Il dibattimento è iniziato oggi, in un'aula blindatissima a Schipol, nei pressi di Amsterdam. Ma lui, Geert Wilders, il controverso leader della destra xenofoba olandese, non si è presentato al processo che lo vede imputato con l’accusa di istigazione all’odio razziale, a poco più di 4 mesi dalle elezioni politiche che vedono il suo Partito per la libertà (Pvv) tra i favoriti secondo i sondaggi. «E’ un processo politico, mi rifiuto di collaborare», aveva dichiarato e ha fatto ripetere in aula dal suo avvocato, aggiungendo che quindi affronterà il dibattito nella sede più appropriata, ossia il Parlamento. La legge peraltro gli permette di non presentarsi.
I fatti in questione risalgono a un comizio tenuto a L’Aja dal politico anti-Islam nel 2014, dopo le elezioni amministrative. Rivolgendosi ai sostenitori che lo ascoltavano, Wilders domandò se volessero «più o meno marocchini nella loro città e in Olanda» e, al grido della folla («Ne vogliamo di meno!»), rispose: «Ce ne occuperemo». Il processo è partito in seguito alle oltre 6mila denunce presentate da membri della comunità musulmana, ma Wilders continua a ribadire la sua linea di difesa (ripetuta peraltro anche in un’intervista concessa al Sole 24 Ore nel marzo 2015): non parlavo di tutti i marocchini, solo di quelli che commettono crimini, ed esprimevo un sentimento condiviso dagli olandesi. Già nel 2011, del resto, il leader del Pvv, fu sottoposto a processo per istigazione all’odio razziale e discriminazione, dopo la proiezione del documentario anti-Islam “Fitna”; quella volta fu assolto, con la motivazione che le sue accuse riguardavano l’Islam come religione e non i musulmani in quanto popolo.
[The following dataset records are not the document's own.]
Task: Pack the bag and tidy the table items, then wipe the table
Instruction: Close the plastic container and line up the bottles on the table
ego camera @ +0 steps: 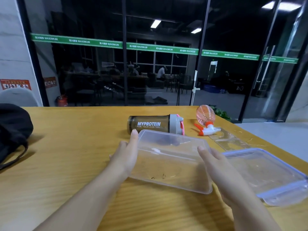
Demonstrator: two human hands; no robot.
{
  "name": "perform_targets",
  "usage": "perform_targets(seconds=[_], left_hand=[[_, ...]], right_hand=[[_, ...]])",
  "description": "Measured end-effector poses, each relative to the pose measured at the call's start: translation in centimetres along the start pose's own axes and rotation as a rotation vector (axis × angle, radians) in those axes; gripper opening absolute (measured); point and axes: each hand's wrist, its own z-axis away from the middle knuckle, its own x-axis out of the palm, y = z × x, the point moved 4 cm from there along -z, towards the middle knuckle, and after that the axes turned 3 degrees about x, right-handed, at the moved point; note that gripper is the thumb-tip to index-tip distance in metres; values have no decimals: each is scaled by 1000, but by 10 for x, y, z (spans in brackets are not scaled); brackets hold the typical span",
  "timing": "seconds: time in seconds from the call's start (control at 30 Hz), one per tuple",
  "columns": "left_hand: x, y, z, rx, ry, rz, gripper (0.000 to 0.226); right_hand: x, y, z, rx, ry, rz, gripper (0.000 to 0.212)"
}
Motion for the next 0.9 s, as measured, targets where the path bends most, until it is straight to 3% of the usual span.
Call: perform_targets(seconds=[0.1,0.2,0.27,0.4,0.53,0.63,0.77,0.83,0.9], left_hand=[[-3,20,11,85,34,139,67],[-5,31,18,143,26,219,46],[-5,34,24,172,18,282,47],[-10,44,31,281,25,333,69],[-16,48,32,329,30,387,73],[-16,42,28,342,13,394,75],[-11,40,29,378,-119,331,72],[-7,45,36,480,-187,238,80],[-3,48,39,573,-240,157,84]], right_hand=[[3,1,-1,6,-113,-236,23],[3,-1,-1,-23,-132,-365,39],[2,-3,-2,-57,-118,-464,54],[-6,-13,0,-204,-88,-553,47],[-3,-21,8,-311,-148,-437,81],[-1,-25,13,-355,-137,-455,86],[-6,-24,10,-385,-15,-446,110],[-12,-24,11,-346,64,-530,99],[-16,-22,11,-297,121,-626,56]])
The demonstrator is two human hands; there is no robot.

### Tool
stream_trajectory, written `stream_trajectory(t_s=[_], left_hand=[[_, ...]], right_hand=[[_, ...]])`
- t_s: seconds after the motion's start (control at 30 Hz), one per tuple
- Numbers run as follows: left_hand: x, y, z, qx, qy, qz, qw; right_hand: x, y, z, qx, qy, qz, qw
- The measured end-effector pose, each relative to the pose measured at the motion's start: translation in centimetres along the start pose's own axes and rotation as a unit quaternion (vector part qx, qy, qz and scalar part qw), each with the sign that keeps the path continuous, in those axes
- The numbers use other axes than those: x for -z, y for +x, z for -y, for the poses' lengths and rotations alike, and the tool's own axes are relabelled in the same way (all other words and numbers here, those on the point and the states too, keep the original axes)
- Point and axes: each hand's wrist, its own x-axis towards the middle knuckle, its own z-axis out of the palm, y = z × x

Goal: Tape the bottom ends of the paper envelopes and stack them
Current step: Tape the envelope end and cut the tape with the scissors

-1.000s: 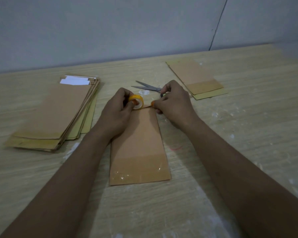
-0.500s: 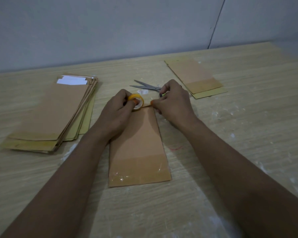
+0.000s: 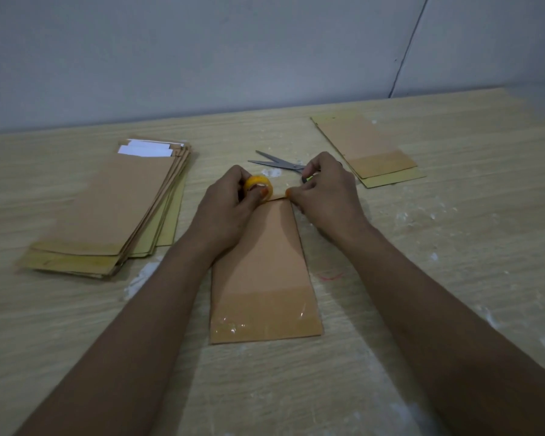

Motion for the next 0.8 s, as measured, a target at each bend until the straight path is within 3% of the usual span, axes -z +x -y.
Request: stream_trajectory(t_s=[0.53,0.8], left_hand=[[-0.1,0.1,0.7,-0.019,-0.015,0.006,1.000],[-0.3,0.3,1.1,-0.020,-0.021,-0.006,1.000]], right_hand=[[-0.4,-0.6,-0.2,0.109,-0.106,0.000,0.988],[-0.2,-0.7,-0.1,0.103,-0.119,-0.001,0.987]])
“Wilders rischia fino a due anni o una multa, ma in ballo c’è soprattutto un giudizio politico sul leader e sul Pvv”
In caso di condanna, Wilders rischia una pena da uno a due anni o una multa fino a 20mila euro, pene che potrebbero tuttavia essere “ammorbidite” trattandosi di persona incensurata. Ma in ballo – questo non lo nega nessuno – c’è anche, se non soprattutto, un giudizio politico sul leader e sul suo partito, che gli ultimi sondaggi danno testa a testa con i conservatori liberali del primo ministro Mark Rutte: tra i 25 e i 29 seggi ciascuno in un Parlamento di 150. La crociata anti-Islam è del resto parte integrante del programma politico diffuso quest’estate dal Pvv, un manifesto che, insieme all’uscita dalla Ue, al primo punto prevede la “de-islamizzazione” dell’Olanda: stop alle richieste di asilo dai Paesi islamici, chiusura delle moschee, bando del Corano e del velo, espulsione di quanti siano in possesso di doppia cittadinanza (e molti in Olanda sono proprio marocchini) e commettano crimini.
Del significato politico del giudizio su di lui Wilders è ben consapevole: ecco perché ha definito il processo (che secondo alcuni analisti potrebbe pesare sul voto in caso di condanna) «una farsa». I giudici hanno respinto al mittente le accuse: i politici – hanno sottolineato – «hanno un’ampia libertà di espressione dovuta alla posizione che occupano ma, proprio per questo, ricoprono un ruolo importante per evitare di alimentare l’intolleranza». Tuttavia il leader del Pvv, obiettivo dichiarato del terrorismo islamico e sorvegliato 24 ore su 24, rilancia la sfida: «Milioni di olandesi vogliono meno marocchini». La sentenza è attesa a dicembre.